3 Titisan Adorno

Kirana Aisyah
Chapter #12

Krisis Eksistensi

Kretcha duduk di tepi sungai Seine, menatap air yang mengalir dengan pandangan kosong. Di tangannya terdapat sebuah buku sastra Indonesia yang belum sempat ia baca. Pandangannya tertuju ke depan, tapi pikirannya melayang jauh, terperangkap dalam kebingungan dan ketidakpastian.

Kretcha merasakan kekosongan yang dalam dalam dirinya.
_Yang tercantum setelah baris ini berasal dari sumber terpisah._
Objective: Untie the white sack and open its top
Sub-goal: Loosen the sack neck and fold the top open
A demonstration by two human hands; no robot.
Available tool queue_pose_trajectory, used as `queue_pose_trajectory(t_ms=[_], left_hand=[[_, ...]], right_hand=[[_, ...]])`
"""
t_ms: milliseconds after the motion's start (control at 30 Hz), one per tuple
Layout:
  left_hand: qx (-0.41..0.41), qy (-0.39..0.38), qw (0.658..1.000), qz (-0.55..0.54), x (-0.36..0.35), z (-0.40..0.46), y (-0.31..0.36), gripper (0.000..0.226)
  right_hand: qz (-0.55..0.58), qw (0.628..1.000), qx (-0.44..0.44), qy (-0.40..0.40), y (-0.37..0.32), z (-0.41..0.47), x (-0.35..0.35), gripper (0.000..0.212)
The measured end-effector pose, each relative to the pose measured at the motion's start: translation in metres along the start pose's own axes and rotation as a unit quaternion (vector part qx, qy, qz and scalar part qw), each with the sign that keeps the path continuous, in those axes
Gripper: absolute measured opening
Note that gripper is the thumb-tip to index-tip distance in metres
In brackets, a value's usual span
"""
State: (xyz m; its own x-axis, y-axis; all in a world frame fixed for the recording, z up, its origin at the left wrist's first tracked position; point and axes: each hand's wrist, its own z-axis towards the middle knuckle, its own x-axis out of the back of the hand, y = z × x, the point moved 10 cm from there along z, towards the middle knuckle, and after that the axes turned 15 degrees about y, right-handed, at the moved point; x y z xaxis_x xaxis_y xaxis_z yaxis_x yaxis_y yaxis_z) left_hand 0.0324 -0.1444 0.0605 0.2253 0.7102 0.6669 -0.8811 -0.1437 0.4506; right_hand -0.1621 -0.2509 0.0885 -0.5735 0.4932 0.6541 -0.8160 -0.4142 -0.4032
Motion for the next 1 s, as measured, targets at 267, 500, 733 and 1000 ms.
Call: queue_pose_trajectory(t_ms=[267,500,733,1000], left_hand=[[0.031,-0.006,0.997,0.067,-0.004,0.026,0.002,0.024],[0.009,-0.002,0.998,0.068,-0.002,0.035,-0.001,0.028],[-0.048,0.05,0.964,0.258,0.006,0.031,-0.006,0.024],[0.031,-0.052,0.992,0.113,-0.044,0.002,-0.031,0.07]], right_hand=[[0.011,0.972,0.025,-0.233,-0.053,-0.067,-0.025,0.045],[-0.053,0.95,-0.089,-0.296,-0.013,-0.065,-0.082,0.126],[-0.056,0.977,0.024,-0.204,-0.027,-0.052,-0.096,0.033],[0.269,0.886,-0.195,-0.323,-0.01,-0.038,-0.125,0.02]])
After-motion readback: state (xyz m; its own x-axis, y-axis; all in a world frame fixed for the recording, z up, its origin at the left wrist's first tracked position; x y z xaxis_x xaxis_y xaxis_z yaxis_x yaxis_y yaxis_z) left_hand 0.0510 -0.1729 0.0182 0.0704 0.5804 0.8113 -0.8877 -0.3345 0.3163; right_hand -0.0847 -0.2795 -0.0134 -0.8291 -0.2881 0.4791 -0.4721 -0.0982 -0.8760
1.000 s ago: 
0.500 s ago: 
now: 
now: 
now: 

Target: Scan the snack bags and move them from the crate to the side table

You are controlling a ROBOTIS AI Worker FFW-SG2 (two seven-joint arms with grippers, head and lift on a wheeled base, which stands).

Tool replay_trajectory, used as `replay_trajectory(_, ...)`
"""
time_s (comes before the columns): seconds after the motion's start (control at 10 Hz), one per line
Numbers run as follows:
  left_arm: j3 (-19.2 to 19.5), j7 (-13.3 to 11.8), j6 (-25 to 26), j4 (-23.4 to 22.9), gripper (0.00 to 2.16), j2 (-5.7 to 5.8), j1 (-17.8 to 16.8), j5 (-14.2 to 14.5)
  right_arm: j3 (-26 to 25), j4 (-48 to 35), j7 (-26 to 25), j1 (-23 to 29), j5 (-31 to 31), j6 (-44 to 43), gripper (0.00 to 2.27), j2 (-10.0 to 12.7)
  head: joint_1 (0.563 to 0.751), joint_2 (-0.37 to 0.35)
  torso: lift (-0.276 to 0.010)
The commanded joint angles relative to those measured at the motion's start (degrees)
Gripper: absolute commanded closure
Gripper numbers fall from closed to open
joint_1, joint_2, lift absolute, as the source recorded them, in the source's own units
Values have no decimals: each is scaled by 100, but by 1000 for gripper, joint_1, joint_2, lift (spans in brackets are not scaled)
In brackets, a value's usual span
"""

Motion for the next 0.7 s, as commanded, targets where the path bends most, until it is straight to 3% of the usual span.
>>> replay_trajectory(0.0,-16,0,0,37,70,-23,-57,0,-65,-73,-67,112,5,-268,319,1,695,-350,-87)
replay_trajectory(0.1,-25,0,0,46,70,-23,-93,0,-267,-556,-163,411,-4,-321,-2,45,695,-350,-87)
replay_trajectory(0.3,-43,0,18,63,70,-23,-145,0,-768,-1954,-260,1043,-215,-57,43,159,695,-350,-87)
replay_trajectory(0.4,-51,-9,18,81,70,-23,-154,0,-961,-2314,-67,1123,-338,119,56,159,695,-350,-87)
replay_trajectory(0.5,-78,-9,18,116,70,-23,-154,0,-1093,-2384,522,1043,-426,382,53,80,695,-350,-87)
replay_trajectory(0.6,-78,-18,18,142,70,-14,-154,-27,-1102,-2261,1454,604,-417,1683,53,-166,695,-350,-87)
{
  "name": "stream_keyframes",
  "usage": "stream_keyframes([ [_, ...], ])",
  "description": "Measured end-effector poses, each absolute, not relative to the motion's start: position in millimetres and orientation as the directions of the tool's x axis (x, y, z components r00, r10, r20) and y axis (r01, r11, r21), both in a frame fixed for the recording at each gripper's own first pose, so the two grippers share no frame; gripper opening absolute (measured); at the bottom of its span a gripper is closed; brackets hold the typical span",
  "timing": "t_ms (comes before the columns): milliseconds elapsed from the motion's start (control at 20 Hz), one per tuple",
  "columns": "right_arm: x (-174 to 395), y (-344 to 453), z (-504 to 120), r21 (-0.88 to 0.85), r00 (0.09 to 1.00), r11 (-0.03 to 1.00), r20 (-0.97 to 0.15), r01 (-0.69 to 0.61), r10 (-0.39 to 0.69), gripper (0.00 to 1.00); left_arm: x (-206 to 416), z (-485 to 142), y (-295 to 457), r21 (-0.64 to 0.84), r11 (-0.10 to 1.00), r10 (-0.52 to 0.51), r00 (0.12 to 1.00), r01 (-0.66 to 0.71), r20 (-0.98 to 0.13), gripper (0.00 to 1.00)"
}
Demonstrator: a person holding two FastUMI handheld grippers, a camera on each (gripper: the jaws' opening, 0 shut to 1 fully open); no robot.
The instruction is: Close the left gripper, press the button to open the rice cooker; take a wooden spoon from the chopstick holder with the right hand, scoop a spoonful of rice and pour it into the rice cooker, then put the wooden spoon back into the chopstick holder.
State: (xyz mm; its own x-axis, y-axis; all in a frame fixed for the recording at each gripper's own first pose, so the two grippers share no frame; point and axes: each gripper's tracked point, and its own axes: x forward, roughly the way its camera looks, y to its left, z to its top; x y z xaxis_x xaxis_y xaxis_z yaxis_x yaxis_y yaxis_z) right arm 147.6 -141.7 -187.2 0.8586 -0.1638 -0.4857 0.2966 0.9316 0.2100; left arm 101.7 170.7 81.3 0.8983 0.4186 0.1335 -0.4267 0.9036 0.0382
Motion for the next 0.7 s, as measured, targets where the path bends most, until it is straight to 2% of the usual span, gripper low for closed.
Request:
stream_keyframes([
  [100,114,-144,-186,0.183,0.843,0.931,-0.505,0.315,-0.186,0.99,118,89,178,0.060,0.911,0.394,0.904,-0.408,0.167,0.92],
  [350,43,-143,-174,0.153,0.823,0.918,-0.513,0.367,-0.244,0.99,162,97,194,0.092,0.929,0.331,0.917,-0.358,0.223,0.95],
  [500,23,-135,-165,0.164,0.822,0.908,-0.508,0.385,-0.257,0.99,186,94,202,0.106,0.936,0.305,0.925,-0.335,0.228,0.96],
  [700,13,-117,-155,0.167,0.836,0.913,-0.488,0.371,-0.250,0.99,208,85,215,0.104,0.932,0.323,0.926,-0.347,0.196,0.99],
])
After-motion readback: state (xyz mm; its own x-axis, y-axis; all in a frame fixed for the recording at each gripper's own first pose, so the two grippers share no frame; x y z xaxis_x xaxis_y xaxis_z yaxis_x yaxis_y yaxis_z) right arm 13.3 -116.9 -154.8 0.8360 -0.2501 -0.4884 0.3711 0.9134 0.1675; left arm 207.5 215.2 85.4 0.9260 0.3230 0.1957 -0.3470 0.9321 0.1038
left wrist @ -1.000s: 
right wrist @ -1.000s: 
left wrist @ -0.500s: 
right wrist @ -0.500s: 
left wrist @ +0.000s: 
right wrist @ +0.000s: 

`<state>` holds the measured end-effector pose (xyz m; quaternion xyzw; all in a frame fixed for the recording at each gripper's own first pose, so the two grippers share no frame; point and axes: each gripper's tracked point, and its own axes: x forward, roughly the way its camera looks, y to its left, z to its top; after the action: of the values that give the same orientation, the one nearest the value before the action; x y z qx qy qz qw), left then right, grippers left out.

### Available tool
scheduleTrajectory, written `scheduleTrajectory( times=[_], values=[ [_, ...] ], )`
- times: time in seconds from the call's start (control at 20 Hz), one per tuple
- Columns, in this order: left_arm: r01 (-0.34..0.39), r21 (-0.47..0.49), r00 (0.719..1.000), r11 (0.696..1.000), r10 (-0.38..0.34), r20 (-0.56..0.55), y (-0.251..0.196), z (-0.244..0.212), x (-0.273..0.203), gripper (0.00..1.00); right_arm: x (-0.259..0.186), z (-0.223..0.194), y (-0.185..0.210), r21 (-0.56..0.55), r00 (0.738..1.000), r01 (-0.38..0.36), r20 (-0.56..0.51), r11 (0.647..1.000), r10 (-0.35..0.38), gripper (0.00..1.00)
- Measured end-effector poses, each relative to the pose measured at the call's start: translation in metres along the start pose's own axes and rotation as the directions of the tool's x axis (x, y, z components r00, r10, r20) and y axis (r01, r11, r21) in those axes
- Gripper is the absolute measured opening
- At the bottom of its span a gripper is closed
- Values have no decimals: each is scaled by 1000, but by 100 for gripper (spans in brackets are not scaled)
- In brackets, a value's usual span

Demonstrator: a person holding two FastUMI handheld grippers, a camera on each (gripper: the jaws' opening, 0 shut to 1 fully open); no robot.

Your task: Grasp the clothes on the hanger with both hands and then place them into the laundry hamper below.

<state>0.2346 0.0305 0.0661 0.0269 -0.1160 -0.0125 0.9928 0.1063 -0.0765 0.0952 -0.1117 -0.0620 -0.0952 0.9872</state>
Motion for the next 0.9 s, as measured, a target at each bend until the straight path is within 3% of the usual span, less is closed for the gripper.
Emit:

Dia merasa terjebak dalam jurusan ilmu komputer yang tidak pernah dia inginkan. Setiap hari, dia berhadapan dengan kode-kode program yang terasa asing dan dingin. "Kenapa aku di sini?" pikirnya. "Mengapa aku harus belajar sesuatu yang sama sekali tidak aku sukai?"

Pikiran Kretcha terus bergelut dengan kenyataan bahwa teknologi, yang seharusnya mempermudah hidup, kini lebih sering terasa sebagai ancaman. Dia memikirkan adiksi yang disebabkan oleh media sosial, bagaimana teknologi menciptakan polarisasi, dan bagaimana echo chamber memperparah ekstremisme. "Apakah ini dunia yang aku inginkan?" tanyanya pada dirinya sendiri. "Dunia yang terfragmentasi oleh layar, penuh dengan kebisingan dan konflik?"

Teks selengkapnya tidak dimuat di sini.